“Just sayin’ how it is,” Hawkes had said.
Now the plan was rolling, and Coffey had the first hundred thousand dollars in his pocket. Whether or not he got the additional hundred and fifty thousand remained to be seen. The handover could be delicate, but from the research they’d done on Coffey, he appeared to be an experienced black-marketeer of government supplies and equipment.
* * *
At home, Hawkes made a chicken sandwich and spent a half-hour sitting in the bathtub, staring up at the bubbled paint on the ceiling. Everything in the rented house had been painted or repaired with the cheapest possible materials, but that wasn’t a huge problem because she’d never lived in anything much better and because she’d soon be gone.
She toweled off and was putting on shorts and a T-shirt when R.J., the cop from Odessa, called. “I spent some time watching that DHS guy today, after my shift. They went to a McDonald’s and then drove down to Monahans and parked down there. I couldn’t tell what they were doing, and I couldn’t hang too close or they would have spotted me. After a while they headed south down I-20 and I had to break off. I lost them.”
“No! What time was this? Where were they parked in Monahans?”
R.J. didn’t know the exact street, but said it was on the south side of town. The time, Hawkes realized, fit the time she was there with Duran, Crain, and Coffey. Had they been tracked down I-20? Were they being watched? Was Crain’s house bugged? They’d seen no sign of a tail, and Duran said he’d watched for one.

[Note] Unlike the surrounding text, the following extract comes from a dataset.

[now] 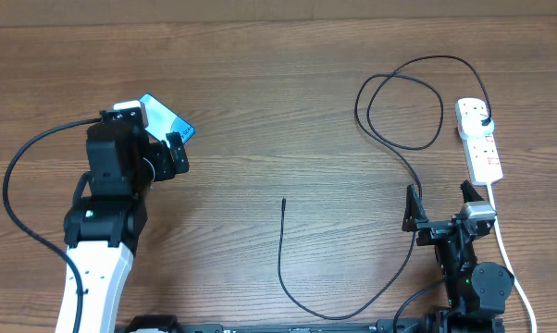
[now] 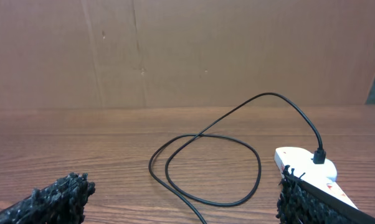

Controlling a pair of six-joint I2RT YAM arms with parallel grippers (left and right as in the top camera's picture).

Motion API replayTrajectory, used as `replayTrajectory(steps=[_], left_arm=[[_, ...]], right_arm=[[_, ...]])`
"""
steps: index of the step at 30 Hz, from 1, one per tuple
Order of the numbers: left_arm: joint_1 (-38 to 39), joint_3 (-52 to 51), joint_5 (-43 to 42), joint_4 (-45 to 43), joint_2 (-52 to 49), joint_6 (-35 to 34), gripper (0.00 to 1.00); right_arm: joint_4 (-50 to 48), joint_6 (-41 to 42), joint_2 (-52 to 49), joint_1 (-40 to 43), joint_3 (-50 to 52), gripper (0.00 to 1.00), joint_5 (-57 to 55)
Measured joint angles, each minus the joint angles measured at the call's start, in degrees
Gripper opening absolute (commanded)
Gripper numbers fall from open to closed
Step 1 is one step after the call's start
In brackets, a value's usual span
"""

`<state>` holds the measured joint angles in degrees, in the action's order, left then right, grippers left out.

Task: Plug charger to phone and switch on socket
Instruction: 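Raise the left arm and move the left gripper above the phone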

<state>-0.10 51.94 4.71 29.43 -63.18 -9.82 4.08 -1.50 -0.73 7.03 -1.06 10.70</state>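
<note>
The phone point(image 1: 170, 119), its blue screen up, lies at the table's far left. My left gripper point(image 1: 145, 141) hangs over its near-left part and covers that end; its jaws look open, with one finger point(image 1: 178, 154) just right of the phone. The black charger cable point(image 1: 280, 250) has its free tip point(image 1: 283, 201) at mid-table. It curves round the front, loops point(image 2: 206, 168) and ends at a plug point(image 2: 319, 154) in the white power strip point(image 1: 479, 139). My right gripper point(image 1: 439, 196) stands open and empty near the front edge, the cable passing its left finger point(image 2: 56, 199).
The strip's white lead point(image 1: 506, 250) runs toward the front edge on the right, beside the right arm. A brown cardboard wall point(image 2: 187, 50) closes the far side of the table.
My left arm has moved from the front edge out to the far left, and its gripper now hangs over the phone. The right arm, cable and strip have not moved.
At first both grippers stood open at the front edge, the phone bare at the far left. Then the left gripper had shifted slightly left. Now it is out over the phone, while the right gripper has stayed put.
</note>
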Motion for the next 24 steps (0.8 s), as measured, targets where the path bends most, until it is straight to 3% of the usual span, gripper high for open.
replayTrajectory(steps=[8, 19, 24], left_arm=[[0.0, 9.6, 5.5, 10.2, -8.3, -8.3, 1.0], [0.0, 35.5, 11.5, 30.1, -24.4, -22.3, 1.0], [0.0, 46.6, 12.7, 36.2, -33.3, -25.4, 1.0]], right_arm=[[0.0, 0.0, 0.0, 0.0, 0.0, 1.0, 0.0], [0.0, 0.0, 0.0, 0.0, 0.0, 1.0, 0.0], [0.0, 0.0, 0.0, 0.0, 0.0, 1.0, 0.0]])
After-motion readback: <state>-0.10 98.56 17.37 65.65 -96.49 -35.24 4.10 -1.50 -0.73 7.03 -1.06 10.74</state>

“Listen, is there any way you can get up to their hotel right now? See if they’re there?”
“I guess. My shift starts in two hours, I haven’t eaten . . .”
“R.J.! This is critical. I was in Monahans . . .”
She told him the story, and when she finished, he said, “I’m walking out to my car right now. I’ll be up there in twenty minutes. I’ll call you.”
* * *
As she waited for the cop to call back, Hawkes went over the day—the meeting at Crain’s place, the C-4 demo, the return to El Paso. There’d been no sign of being tracked. At Crain’s, halfway through the meeting, she’d seen a cop car a block away, lights flashing, probably a traffic stop, nothing to do with them.
There’d been no sign of being tracked when they were up the mountain checking out the C-4 sample, and that should have been pretty obvious. She hadn’t been home for more than an hour when R.J. called, so if the DHS people were back at their hotel, there’d be no way they could have tracked her to El Paso.
“We’re too close, we’re too close,” she said aloud.
Then R.J. called back. “They’re at the hotel. Their car is there.”
“Man! That’s like you lifted a boulder off my back.”
“Yes. Still, I don’t know where they went down I-20 . . .”
“Maybe . . . I dunno. At least they’re not on top of me.”
“If you’re really under heavy surveillance, there’d be more than one set of watchers. But that’s not the feeling I’ve gotten from talking to the guys up at Midland. After Dan Tanner got hurt, the murder investigation was taken over by another guy and I talked to him about the case. He said the DHS guys signed their statements and never came back.”
“I hope you were careful about talking to the cop.”
“Oh, sure. His old lady runs a bar up there, and I knew he usually goes there at night. I went up there and played it like I was just bumping into him and was interested because of Dan Tanner getting bit by that dog.”
“Okay. Okay, that’s good. If anything comes up . . .”
“I can’t watch them full-time. You really ought to have somebody who can.”